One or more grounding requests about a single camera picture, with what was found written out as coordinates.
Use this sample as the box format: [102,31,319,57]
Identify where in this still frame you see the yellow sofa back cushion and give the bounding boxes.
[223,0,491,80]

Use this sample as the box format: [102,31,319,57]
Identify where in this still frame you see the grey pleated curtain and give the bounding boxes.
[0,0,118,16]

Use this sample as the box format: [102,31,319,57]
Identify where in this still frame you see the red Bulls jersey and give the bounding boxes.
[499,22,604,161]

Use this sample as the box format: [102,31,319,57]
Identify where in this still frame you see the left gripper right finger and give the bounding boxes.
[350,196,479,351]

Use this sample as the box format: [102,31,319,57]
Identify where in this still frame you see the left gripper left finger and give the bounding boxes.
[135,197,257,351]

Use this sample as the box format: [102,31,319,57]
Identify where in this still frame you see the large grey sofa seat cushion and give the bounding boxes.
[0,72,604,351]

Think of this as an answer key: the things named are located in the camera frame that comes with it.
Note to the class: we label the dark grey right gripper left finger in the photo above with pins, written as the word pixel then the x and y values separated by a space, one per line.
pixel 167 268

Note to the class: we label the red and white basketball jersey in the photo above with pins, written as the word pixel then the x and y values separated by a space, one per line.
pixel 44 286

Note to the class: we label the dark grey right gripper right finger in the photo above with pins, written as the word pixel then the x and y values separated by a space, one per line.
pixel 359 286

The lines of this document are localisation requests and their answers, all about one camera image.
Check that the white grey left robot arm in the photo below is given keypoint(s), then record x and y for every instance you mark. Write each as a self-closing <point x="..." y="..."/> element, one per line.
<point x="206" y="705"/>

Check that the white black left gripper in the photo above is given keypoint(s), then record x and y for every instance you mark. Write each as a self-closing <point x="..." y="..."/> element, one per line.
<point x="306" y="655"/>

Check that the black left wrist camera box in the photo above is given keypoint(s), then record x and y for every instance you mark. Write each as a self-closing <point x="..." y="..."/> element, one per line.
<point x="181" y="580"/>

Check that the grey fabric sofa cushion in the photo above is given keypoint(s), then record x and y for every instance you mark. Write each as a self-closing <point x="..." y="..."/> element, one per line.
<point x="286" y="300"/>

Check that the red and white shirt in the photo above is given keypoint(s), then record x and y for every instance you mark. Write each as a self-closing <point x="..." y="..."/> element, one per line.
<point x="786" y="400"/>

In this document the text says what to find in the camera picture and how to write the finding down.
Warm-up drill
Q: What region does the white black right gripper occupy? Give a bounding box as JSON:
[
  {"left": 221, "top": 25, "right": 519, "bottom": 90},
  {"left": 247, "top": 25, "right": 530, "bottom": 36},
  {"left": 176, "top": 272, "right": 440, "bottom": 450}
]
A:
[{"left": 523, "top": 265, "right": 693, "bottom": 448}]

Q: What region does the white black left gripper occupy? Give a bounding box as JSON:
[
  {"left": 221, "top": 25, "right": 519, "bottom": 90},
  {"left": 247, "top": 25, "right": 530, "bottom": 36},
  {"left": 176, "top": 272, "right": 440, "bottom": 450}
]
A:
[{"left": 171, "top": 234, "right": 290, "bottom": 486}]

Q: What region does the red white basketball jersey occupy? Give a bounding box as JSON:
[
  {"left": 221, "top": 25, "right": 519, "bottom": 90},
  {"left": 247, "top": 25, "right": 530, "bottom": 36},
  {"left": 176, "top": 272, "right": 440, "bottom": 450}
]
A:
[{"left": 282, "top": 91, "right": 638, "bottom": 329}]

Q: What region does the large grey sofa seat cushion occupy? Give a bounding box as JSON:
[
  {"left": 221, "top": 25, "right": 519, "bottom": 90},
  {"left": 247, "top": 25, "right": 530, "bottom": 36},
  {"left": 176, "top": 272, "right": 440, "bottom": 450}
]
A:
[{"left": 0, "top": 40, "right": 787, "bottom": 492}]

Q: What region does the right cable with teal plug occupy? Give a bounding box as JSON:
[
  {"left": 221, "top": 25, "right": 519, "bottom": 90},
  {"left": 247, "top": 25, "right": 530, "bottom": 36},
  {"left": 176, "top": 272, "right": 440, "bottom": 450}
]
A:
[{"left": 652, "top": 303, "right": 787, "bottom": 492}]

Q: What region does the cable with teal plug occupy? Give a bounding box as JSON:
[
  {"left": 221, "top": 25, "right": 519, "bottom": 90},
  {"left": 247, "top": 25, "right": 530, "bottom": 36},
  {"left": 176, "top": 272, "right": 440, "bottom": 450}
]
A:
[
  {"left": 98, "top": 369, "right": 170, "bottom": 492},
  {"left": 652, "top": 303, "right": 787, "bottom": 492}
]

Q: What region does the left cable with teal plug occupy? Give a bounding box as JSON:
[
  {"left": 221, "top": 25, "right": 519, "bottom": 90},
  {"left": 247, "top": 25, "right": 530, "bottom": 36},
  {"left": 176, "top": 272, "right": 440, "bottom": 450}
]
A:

__EXERCISE DIRECTIONS__
Print the listing above in its entirety, with every line exact.

__OUTPUT FOR THIS TASK__
One or more grounding requests about a single camera picture, with what was found written out as coordinates.
Use this sample as the box format: [102,31,319,57]
Identify where in this still frame you see the yellow sofa back cushion and give the bounding boxes.
[223,0,491,80]

Use this sample as the box format: [102,31,319,57]
Identify where in this still frame you see the grey pleated curtain and give the bounding boxes.
[0,0,118,16]

Use this sample as the box format: [102,31,319,57]
Identify where in this still frame you see the red Bulls jersey and give the bounding boxes.
[499,22,604,161]

Use this sample as the box format: [102,31,319,57]
Identify where in this still frame you see the left gripper right finger and give the bounding boxes.
[350,196,479,351]

Use this sample as the box format: [102,31,319,57]
Identify where in this still frame you see the left gripper left finger and give the bounding boxes.
[135,197,257,351]

Use this sample as the box format: [102,31,319,57]
Identify where in this still frame you see the large grey sofa seat cushion and give the bounding boxes.
[0,72,604,351]

Think of this as an answer key: the things named are located in the camera frame that comes with it.
Note to the class: we label the dark grey right gripper left finger in the photo above with pins, written as the word pixel then the x and y values separated by a space, one per line.
pixel 167 268

Note to the class: we label the red and white basketball jersey in the photo above with pins, written as the word pixel then the x and y values separated by a space, one per line.
pixel 44 286

Note to the class: we label the dark grey right gripper right finger in the photo above with pins, written as the word pixel then the x and y values separated by a space, one per line.
pixel 359 286

The lines of this document are localisation requests and their answers, all about one camera image.
Check that the white grey left robot arm in the photo below is given keypoint(s), then record x and y for every instance you mark. Write each as a self-closing <point x="..." y="..."/> element, one per line.
<point x="206" y="705"/>

Check that the white black left gripper in the photo above is given keypoint(s), then record x and y for every instance you mark. Write each as a self-closing <point x="..." y="..."/> element, one per line.
<point x="306" y="655"/>

Check that the black left wrist camera box in the photo above is given keypoint(s), then record x and y for every instance you mark. Write each as a self-closing <point x="..." y="..."/> element, one per line.
<point x="181" y="580"/>

Check that the grey fabric sofa cushion in the photo above is given keypoint(s), then record x and y for every instance you mark. Write each as a self-closing <point x="..." y="..."/> element, one per line.
<point x="286" y="300"/>

Check that the red and white shirt in the photo above is given keypoint(s), then record x and y for every instance you mark. Write each as a self-closing <point x="..." y="..."/> element, one per line.
<point x="786" y="400"/>

In this document the text says what to find in the camera picture and how to write the finding down.
Warm-up drill
Q: What region does the white black right gripper occupy? Give a bounding box as JSON:
[
  {"left": 221, "top": 25, "right": 519, "bottom": 90},
  {"left": 247, "top": 25, "right": 530, "bottom": 36},
  {"left": 176, "top": 272, "right": 440, "bottom": 450}
]
A:
[{"left": 523, "top": 265, "right": 693, "bottom": 448}]

Q: What region does the white black left gripper occupy? Give a bounding box as JSON:
[
  {"left": 221, "top": 25, "right": 519, "bottom": 90},
  {"left": 247, "top": 25, "right": 530, "bottom": 36},
  {"left": 176, "top": 272, "right": 440, "bottom": 450}
]
A:
[{"left": 171, "top": 234, "right": 290, "bottom": 486}]

Q: What region does the red white basketball jersey occupy? Give a bounding box as JSON:
[
  {"left": 221, "top": 25, "right": 519, "bottom": 90},
  {"left": 247, "top": 25, "right": 530, "bottom": 36},
  {"left": 176, "top": 272, "right": 440, "bottom": 450}
]
A:
[{"left": 282, "top": 91, "right": 638, "bottom": 329}]

Q: What region does the large grey sofa seat cushion occupy? Give a bounding box as JSON:
[
  {"left": 221, "top": 25, "right": 519, "bottom": 90},
  {"left": 247, "top": 25, "right": 530, "bottom": 36},
  {"left": 176, "top": 272, "right": 440, "bottom": 450}
]
A:
[{"left": 0, "top": 40, "right": 787, "bottom": 492}]

Q: What region does the right cable with teal plug occupy? Give a bounding box as JSON:
[
  {"left": 221, "top": 25, "right": 519, "bottom": 90},
  {"left": 247, "top": 25, "right": 530, "bottom": 36},
  {"left": 176, "top": 272, "right": 440, "bottom": 450}
]
A:
[{"left": 652, "top": 303, "right": 787, "bottom": 492}]

Q: What region does the cable with teal plug occupy? Give a bounding box as JSON:
[
  {"left": 221, "top": 25, "right": 519, "bottom": 90},
  {"left": 247, "top": 25, "right": 530, "bottom": 36},
  {"left": 176, "top": 272, "right": 440, "bottom": 450}
]
A:
[
  {"left": 98, "top": 369, "right": 170, "bottom": 492},
  {"left": 652, "top": 303, "right": 787, "bottom": 492}
]

Q: What region does the left cable with teal plug occupy? Give a bounding box as JSON:
[
  {"left": 221, "top": 25, "right": 519, "bottom": 90},
  {"left": 247, "top": 25, "right": 530, "bottom": 36},
  {"left": 176, "top": 272, "right": 440, "bottom": 450}
]
A:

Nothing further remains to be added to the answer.